This book considers "utopia" and utopian thought as "word, literary genre, and concept" (2), not as a product of sixteenth-century geopolitical consciousness, but rather as a rich and nuanced presence that animates medieval writing across several genres. Citing the creation myth of the island of Utopia, related by Raphael Hythloday in Thomas More's Utopia (1516), Lochrie writes "Utopus-like, scholars of More's Utopia likewise sever his narrative utopia from his historical past, too, creating of it a conceptual and generic enclave alongside that other coeval birth, 'nascent modernity'" (6). Eschewing textual genealogies that look back reflexively (indeed, tautologically) to More's supposedly inaugural Utopia, Lochrie draws upon the work of theorists such as Ernst Bloch and Fredric Jameson to expand the definition of utopianism beyond historical periods or literary genres to include texts that voice utopian desires, perspectives, or "intimations" (6). These medieval "utopian experiments" (7) include Macrobius's commentary on The Dream of Scipio, the French and English versions of Cokaygne, Mandeville's Travels, and Piers Plowman. The utopian trajectories she traces in medieval texts—whether attitudinal, affective, or philosophical—generate their own literary histories of creation and consumption that exist alongside the more familiar utopianism of More's text and that may be placed in dialogue with it. In conceptualizing the utopian drives and imaginative projects of world-making these texts mobilize, Lochrie leaves aside apocalyptic "other worlds" of religious, visionary writing that defer or displace utopian hopes to an eschatological future.
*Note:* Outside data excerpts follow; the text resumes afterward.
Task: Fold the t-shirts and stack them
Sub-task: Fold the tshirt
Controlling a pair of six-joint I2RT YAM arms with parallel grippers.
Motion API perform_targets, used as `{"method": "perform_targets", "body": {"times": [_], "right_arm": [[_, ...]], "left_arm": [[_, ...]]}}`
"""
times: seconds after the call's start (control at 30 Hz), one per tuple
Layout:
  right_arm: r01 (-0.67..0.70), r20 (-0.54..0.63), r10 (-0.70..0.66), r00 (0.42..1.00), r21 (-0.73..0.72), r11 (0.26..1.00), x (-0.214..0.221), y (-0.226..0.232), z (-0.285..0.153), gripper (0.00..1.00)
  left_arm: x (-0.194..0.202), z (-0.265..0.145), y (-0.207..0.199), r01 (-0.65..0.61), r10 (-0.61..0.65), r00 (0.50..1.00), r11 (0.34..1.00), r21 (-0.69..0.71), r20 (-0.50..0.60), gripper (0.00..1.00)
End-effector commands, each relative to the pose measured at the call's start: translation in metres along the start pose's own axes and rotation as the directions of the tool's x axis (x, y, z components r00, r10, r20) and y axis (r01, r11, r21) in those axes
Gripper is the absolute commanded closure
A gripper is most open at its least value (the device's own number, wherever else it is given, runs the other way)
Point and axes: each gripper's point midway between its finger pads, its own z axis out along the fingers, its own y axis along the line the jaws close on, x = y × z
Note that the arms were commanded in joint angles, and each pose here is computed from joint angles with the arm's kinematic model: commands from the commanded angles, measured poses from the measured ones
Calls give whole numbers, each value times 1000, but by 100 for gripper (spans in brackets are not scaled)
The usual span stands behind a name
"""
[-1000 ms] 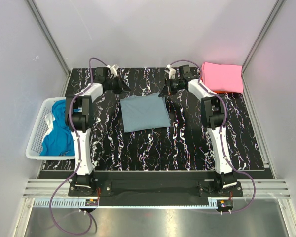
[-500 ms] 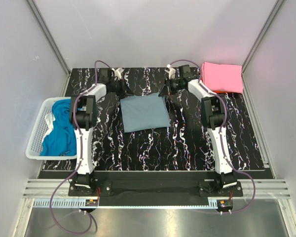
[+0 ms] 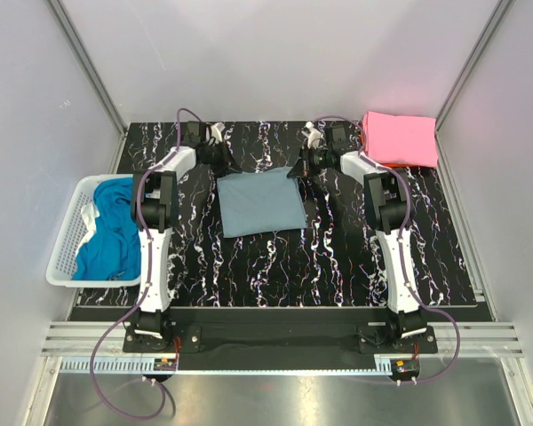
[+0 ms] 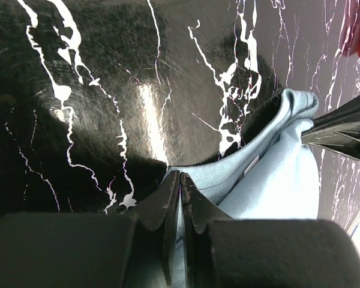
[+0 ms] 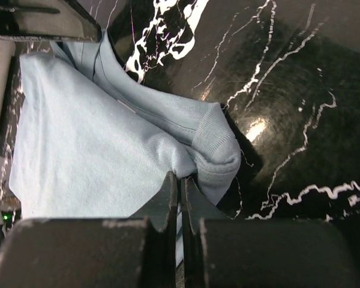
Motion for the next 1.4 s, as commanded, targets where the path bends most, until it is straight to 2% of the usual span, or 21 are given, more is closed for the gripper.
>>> {"method": "perform_targets", "body": {"times": [0.0, 0.4, 0.8, 1.37], "right_arm": [[33, 123, -39, 992, 48, 998, -36, 4, -22, 100], [21, 171, -30, 985, 55, 998, -39, 2, -31, 100], [79, 228, -90, 970, 59, 995, -51, 17, -43, 100], [44, 269, -67, 961, 91, 995, -51, 6, -54, 100]], "left_arm": [[-3, 3, 8, -12, 12, 1000, 998, -54, 7, 90], [-2, 5, 9, -17, 17, 1000, 998, -65, 7, 92], [-6, 7, 17, -17, 20, 1000, 991, -135, 23, 93], [-8, 7, 18, -15, 20, 999, 989, -148, 32, 94]]}}
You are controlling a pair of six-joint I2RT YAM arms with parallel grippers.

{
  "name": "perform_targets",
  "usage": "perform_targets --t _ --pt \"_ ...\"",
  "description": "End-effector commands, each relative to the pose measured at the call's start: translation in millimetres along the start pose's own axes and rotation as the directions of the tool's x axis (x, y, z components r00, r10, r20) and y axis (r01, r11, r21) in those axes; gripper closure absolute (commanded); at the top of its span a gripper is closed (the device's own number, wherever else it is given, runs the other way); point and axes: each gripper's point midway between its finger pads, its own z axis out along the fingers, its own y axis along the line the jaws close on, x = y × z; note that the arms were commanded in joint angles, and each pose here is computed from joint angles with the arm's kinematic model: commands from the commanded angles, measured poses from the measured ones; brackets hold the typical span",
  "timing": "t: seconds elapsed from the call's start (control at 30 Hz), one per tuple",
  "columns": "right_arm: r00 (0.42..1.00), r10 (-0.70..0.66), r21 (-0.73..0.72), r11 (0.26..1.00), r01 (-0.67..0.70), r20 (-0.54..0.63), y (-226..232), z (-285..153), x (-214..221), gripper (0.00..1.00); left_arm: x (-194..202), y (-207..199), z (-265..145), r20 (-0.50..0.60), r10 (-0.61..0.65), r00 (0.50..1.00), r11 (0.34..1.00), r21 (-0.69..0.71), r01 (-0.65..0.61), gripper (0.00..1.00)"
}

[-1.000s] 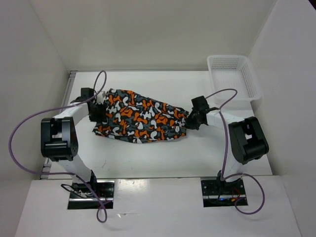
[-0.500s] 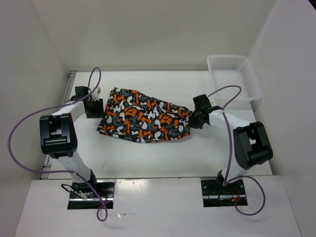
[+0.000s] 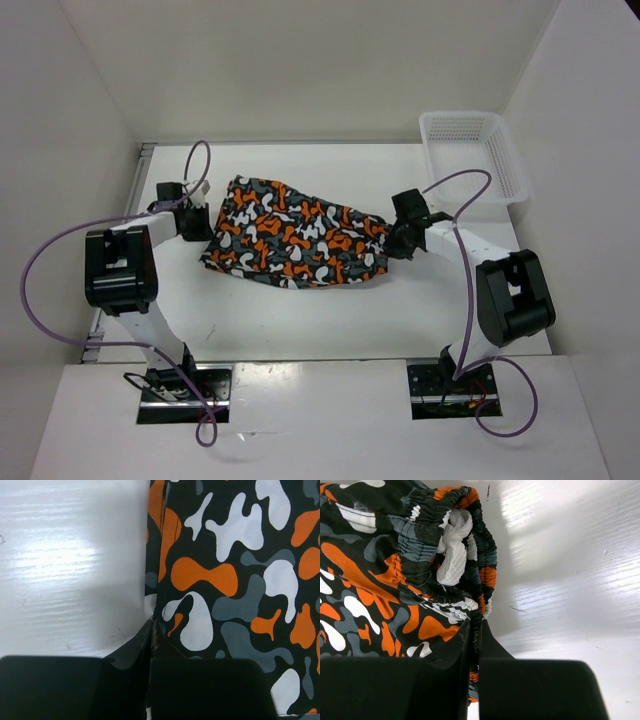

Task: Fold and stack the shorts
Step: Fold the shorts

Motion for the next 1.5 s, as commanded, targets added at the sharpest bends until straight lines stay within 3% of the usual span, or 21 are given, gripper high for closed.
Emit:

"Utopianism, it turns out, does not always lead to Utopia," Lochrie observes (48). Each chapter gestures outward toward different literary traditions, and charts textual encounters across history and form. The utopian texts she reads do not establish a genealogy of premodern utopian thought that leads inevitably to More's Utopia; rather, they "develop their own utopian idioms and geographies, some of which find resonances in More's work, some of which do not" (7). Chapter 1, "Nowhere Earth: Macrobius's Commentary on the Dream of Scipio and Kepler's Somnium," explores the "cosmic utopianism" (17) of Macrobius's fourth-century commentary on Cicero's Dream of Scipio and Johannes Kepler's seventeenth-century Somnium, sive astronomia lunae ("Dream, or Lunar Astronomy"), which imagines space travel to the moon. In The [End Page 355] Dream of Scipio, Scipio's celestial vista of the earth leads to a sense of estrangement from the earth itself and a reassessment of the place of the Roman Empire within it. The dreamer's privileged perspective produces in him shame and wonder, an affective state that serves as "the beginning of utopian possibility" (29). As a speculative fiction, Macrobius's commentary offers a vision of geographical insularity that differs markedly from that of More's Utopia. Kepler's Somnium draws upon The Dream of Scipio's visionary and allegorical modes to imagine earth from a lunar perspective to develop an argument about theoretical science. Together, Lochrie argues, "these two dreams offer exercises in world making, or rather, 'world re-making,' that mobilizes fabulous fictions and scientific knowledge in order to render the globe itself and our relationship to it both new and strange" (19).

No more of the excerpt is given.